Biography / Etta D. Pisano, M.D. / Represents American Association for Women Radiologists (AAWR)
Education:
Dr. Pisano's undergraduate degree in Philosophy is from Dartmouth College. Her medical degree is from Duke University. She completed her radiology residency at Beth Israel Hospital of Harvard Medical School.
Achievements:
She has been named by Diagnostic Imaging magazine as one of the 20 most influential people in radiology. She was recently awarded one of the first Ladies' Home Journal Health Breakthrough Awards.
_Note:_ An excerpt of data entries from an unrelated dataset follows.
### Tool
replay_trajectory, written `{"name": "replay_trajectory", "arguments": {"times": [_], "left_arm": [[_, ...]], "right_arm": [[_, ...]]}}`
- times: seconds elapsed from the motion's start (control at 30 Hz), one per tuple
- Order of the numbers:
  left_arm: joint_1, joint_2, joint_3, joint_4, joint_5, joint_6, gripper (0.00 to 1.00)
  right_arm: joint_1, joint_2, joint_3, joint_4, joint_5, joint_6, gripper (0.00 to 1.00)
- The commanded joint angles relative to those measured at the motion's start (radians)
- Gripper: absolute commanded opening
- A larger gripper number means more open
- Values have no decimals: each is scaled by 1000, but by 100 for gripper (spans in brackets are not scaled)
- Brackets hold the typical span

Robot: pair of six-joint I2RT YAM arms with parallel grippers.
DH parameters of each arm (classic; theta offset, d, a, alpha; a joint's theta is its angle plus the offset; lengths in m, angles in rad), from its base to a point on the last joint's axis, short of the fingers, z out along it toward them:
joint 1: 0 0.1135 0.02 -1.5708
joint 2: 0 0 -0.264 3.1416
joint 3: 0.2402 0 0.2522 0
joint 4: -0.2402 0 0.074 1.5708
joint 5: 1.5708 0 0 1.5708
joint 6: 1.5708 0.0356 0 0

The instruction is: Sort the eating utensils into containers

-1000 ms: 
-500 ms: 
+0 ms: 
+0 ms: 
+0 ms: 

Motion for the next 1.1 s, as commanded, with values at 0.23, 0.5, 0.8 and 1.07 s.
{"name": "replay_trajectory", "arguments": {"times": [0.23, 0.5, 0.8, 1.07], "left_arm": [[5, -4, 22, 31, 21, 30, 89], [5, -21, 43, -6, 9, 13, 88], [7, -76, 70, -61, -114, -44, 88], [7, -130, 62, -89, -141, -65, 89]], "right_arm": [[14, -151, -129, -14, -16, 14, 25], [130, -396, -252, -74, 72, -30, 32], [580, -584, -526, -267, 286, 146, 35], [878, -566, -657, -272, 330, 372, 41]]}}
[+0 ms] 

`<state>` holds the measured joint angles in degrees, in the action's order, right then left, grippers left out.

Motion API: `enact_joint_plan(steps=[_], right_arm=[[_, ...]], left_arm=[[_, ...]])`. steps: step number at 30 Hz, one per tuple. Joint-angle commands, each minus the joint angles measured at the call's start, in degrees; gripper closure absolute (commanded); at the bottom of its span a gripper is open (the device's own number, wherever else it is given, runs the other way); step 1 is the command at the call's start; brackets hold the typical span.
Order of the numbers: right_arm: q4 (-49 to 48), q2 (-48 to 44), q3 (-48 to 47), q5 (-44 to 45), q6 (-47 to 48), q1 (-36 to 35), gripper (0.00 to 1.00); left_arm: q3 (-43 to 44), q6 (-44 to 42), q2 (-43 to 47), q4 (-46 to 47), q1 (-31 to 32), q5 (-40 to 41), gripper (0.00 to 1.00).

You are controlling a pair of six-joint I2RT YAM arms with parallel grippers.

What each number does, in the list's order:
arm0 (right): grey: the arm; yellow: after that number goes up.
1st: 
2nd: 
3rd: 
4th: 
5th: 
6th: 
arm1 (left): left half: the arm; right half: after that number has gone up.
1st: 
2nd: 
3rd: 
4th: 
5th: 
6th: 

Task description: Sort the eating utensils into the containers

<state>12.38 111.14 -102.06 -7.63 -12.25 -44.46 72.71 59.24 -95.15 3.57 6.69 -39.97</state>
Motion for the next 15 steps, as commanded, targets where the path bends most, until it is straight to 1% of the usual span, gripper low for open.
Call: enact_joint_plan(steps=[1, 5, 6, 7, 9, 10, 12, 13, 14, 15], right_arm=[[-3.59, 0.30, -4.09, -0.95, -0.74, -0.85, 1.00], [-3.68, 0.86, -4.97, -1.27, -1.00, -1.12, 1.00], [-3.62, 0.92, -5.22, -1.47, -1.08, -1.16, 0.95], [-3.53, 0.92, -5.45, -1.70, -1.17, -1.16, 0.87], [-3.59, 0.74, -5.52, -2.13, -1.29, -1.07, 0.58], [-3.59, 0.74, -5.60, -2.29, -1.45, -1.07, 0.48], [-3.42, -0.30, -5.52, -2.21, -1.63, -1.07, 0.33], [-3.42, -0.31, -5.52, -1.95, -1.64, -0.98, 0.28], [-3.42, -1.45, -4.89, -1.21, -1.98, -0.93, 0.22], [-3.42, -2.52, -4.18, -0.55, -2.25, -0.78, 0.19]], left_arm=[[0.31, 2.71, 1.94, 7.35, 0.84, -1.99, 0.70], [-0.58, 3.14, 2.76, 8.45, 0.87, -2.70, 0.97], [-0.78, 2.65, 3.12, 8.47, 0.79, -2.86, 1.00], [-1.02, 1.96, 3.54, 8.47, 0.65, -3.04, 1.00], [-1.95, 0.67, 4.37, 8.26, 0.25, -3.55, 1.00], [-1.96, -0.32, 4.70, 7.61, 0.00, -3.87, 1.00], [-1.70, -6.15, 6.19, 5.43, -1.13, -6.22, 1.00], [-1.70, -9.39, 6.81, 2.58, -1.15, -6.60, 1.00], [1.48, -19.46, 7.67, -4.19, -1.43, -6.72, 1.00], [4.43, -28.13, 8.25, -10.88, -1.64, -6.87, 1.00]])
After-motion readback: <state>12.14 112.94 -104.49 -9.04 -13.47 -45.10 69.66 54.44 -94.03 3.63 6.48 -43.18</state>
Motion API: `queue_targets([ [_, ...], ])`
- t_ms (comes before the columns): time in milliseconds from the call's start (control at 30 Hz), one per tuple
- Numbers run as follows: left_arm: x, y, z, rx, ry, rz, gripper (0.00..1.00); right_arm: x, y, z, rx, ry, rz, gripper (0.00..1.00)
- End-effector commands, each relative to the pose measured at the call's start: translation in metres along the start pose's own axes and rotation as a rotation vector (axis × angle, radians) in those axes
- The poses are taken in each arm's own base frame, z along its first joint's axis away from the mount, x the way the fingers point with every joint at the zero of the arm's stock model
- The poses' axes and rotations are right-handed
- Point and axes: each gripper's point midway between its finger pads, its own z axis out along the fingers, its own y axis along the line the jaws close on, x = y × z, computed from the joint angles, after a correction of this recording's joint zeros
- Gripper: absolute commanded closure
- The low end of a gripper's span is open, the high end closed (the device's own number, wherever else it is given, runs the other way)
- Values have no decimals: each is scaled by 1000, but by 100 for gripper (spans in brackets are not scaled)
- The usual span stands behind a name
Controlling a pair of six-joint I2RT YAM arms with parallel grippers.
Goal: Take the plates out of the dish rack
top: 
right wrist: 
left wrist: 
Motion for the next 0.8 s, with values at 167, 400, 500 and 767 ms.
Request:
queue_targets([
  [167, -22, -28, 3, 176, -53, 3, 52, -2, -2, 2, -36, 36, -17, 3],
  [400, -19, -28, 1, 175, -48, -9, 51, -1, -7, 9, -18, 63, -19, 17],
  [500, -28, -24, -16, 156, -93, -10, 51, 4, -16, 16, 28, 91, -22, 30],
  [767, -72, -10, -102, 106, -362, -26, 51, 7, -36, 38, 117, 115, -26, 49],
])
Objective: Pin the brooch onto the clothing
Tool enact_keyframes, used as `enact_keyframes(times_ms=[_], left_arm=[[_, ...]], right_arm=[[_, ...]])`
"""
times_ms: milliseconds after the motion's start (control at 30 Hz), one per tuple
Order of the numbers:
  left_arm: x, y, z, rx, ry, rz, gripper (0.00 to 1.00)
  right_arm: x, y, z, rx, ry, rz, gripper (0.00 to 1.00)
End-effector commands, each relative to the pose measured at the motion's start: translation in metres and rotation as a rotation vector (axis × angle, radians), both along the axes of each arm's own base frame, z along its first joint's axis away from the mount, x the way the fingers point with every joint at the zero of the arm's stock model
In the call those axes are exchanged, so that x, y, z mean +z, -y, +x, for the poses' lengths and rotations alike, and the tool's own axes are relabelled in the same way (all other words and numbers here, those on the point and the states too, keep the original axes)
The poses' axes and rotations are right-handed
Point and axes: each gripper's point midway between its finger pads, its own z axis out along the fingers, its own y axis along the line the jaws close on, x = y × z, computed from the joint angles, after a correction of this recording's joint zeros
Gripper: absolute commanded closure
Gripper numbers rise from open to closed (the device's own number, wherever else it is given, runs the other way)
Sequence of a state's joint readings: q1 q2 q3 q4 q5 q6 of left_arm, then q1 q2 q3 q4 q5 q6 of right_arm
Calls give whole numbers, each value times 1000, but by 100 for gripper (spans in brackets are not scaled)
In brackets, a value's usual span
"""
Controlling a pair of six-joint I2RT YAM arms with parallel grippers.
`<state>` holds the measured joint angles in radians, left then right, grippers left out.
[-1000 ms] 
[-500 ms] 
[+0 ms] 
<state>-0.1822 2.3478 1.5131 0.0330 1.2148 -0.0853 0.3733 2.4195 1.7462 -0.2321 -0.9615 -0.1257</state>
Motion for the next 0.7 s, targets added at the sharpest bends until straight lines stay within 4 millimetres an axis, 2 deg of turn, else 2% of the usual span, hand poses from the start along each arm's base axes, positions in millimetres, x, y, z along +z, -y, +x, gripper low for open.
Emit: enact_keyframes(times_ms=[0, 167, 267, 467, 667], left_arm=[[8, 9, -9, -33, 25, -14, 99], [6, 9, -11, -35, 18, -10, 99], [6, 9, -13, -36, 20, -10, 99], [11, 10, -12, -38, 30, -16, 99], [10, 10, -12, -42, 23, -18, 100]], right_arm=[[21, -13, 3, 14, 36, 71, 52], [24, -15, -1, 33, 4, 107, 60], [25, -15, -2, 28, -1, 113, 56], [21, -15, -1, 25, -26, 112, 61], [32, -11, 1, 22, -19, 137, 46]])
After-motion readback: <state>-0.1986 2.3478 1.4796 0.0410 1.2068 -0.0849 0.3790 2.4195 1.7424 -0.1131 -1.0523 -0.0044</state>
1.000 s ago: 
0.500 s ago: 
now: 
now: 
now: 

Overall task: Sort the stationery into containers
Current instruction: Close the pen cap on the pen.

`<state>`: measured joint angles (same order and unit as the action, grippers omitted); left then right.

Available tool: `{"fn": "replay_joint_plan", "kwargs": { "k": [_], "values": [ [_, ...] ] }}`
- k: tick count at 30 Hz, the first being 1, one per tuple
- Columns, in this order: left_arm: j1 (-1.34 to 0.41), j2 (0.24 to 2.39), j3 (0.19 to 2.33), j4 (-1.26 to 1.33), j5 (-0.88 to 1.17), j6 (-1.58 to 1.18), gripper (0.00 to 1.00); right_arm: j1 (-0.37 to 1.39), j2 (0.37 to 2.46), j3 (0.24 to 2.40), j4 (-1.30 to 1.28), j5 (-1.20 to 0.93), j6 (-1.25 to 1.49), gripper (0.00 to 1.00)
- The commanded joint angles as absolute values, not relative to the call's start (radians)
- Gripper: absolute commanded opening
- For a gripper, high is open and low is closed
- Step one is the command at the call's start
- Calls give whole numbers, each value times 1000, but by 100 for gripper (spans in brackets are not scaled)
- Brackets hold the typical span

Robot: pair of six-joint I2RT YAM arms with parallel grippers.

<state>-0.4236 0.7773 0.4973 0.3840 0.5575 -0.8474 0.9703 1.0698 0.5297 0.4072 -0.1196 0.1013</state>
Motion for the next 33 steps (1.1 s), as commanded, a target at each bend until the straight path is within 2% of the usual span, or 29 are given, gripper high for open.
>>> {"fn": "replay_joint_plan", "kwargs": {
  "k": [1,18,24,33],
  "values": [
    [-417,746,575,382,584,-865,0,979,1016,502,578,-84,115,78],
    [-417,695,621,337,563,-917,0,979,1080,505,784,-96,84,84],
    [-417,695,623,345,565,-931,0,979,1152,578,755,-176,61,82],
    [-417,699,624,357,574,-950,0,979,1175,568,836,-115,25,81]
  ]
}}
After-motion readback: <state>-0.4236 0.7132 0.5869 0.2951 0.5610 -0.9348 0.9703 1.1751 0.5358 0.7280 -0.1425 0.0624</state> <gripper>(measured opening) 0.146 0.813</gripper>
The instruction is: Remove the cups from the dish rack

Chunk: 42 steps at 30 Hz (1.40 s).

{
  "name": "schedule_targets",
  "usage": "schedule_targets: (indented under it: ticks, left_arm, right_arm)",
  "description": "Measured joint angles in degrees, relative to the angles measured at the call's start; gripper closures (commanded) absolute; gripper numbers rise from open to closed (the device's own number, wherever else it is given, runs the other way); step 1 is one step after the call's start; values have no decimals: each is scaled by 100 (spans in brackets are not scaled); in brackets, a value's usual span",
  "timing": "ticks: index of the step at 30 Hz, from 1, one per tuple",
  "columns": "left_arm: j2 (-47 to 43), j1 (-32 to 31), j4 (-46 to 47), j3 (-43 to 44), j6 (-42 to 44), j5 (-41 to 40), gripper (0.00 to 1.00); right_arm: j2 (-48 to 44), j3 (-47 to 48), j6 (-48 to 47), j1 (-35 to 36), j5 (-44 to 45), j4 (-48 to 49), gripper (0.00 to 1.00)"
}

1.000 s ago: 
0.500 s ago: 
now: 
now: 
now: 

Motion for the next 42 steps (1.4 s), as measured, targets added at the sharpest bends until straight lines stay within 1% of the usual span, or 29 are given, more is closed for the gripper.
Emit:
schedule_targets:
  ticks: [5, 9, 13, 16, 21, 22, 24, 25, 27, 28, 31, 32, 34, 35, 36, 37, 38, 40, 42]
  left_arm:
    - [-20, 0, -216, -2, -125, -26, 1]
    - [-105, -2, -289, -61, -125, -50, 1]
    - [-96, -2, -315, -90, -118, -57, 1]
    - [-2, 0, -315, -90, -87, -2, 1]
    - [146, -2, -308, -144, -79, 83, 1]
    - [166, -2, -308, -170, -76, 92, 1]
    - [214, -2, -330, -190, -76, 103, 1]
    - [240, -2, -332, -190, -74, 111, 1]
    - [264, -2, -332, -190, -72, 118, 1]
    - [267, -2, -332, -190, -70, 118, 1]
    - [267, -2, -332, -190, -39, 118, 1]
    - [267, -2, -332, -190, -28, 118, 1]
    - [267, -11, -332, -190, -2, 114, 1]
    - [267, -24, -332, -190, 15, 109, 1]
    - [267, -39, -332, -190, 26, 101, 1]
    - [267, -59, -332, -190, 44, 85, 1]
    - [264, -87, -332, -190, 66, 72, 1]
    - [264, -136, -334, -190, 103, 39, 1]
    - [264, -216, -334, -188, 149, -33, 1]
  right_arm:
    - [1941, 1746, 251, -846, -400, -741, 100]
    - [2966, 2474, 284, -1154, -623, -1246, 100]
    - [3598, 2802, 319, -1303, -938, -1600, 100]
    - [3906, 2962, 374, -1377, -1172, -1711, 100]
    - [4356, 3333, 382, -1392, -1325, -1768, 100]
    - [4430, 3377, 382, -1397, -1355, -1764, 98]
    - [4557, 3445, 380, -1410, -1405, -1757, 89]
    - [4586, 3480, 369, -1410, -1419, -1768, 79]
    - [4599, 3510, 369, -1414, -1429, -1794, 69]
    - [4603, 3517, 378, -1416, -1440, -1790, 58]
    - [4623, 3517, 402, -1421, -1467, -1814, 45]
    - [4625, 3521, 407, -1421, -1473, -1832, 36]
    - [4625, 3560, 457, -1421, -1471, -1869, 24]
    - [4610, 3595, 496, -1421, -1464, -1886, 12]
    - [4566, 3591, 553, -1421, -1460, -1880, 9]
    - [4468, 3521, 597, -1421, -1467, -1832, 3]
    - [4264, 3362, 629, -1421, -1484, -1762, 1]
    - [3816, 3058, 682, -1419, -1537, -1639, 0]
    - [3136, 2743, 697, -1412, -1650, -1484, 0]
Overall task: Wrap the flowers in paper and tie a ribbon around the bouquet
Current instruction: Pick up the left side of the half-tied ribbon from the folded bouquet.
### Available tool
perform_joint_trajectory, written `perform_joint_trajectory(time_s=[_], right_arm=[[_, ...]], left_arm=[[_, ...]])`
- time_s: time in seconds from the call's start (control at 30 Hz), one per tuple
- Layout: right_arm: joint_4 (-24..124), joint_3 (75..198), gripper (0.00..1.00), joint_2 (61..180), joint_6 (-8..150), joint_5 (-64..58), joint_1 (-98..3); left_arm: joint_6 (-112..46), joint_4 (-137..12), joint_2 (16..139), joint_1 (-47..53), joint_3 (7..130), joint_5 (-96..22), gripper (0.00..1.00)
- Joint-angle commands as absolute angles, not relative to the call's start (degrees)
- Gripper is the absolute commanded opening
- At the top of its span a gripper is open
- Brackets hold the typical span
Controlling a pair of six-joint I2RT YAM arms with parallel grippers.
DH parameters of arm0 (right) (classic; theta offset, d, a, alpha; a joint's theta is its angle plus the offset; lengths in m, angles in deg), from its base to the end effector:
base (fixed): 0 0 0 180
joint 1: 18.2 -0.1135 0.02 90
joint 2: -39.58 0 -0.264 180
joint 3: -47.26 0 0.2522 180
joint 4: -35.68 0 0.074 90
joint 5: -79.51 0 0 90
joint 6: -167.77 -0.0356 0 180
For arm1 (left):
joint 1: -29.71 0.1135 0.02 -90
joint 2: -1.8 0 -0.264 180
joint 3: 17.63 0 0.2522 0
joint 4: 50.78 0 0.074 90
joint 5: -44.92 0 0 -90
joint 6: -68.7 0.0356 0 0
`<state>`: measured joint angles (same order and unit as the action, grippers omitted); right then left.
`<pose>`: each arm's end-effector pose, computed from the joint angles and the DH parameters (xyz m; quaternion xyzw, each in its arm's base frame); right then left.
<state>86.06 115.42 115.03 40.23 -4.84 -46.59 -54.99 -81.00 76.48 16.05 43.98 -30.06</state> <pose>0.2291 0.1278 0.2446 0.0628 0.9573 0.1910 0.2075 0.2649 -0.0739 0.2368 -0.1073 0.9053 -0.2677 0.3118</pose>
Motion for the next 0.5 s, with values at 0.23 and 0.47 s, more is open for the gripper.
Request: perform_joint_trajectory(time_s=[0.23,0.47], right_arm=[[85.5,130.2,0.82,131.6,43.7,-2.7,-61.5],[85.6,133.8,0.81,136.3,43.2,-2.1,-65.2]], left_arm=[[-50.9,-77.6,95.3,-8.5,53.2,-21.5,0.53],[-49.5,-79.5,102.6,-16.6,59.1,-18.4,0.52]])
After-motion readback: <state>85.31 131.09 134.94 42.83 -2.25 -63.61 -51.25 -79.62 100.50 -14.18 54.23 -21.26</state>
Dr. Etta Pisano is Vice Dean for Academic Affairs at the UNC School of Medicine, Kenan Professor of Radiology and Biomedical Engineering, Director of the UNC Biomedical Research Imaging Center, and Director of the N.C. Translational and Clinical Sciences Institute. She is an expert in breast cancer imaging and, from 1989 to 2005, she served as the Chief of Breast Imaging at UNC Hospitals. Her undergraduate degree in Philosophy is from Dartmouth College. Her medical degree is from Duke University. Her professional interests center around the development, application and testing of imaging technology for the early detection and diagnosis of breast cancer and other breast problems. Etta was born in New York City and was raised in the suburbs of Philadelphia. After completing a rotating internship in a community-based program in Pensacola, Florida, she completed her radiology residency at Beth Israel Hospital of Harvard Medical School.
After her residency, she spent a year as Chief of Breast Imaging and Instructor in Radiology at the same institution. She is a Past President of the Association of University Radiologists and the American Association for Women Radiologists, and has been named by Diagnostic Imaging magazine as one of the 20 most influential people in radiology. Recently, she served as the Principal Investigator of the largest clinical trial ever run by a radiologist, the Digital Mammographic Imaging Screening Trial (DMIST), which enrolled 49,528 women in a study comparing digital to film mammography. She was recently awarded one of the first Ladies' Home Journal Health Breakthrough Awards.
In 2003, she was appointed the first Director of the UNC Biomedical Research Imaging Center, a core facility that develops and commercializes new imaging technologies. She has successfully raised over $20 million from private donors, industry and the university to support its activities. In 2008 she was elected as a member of the Institute of Medicine of the National Academy of Sciences. Recently she co-founded her own company, NextRay, Inc, which will commercialize a device she and the other cofounders invented. This technology will create medical images using x-rays at a dose that is substantially lower than is currently available. This is most important to children and young adults, and young women undergoing breast cancer screening.
Her husband, Jan Kylstra, is an ophthalmologist with a subspecialty in retina, working in private practice in Chapel Hill and Burlington, NC. He grew up in Durham, North Carolina. They have four children, two girls and two boys, ranging in age from 24 to 15, and they spend the majority of their free time with them and attending their activities. Their hobbies are hiking, reading and travel. Etta is also quite active in the local community, having served in a leadership capacity in numerous organizations involving the local public schools.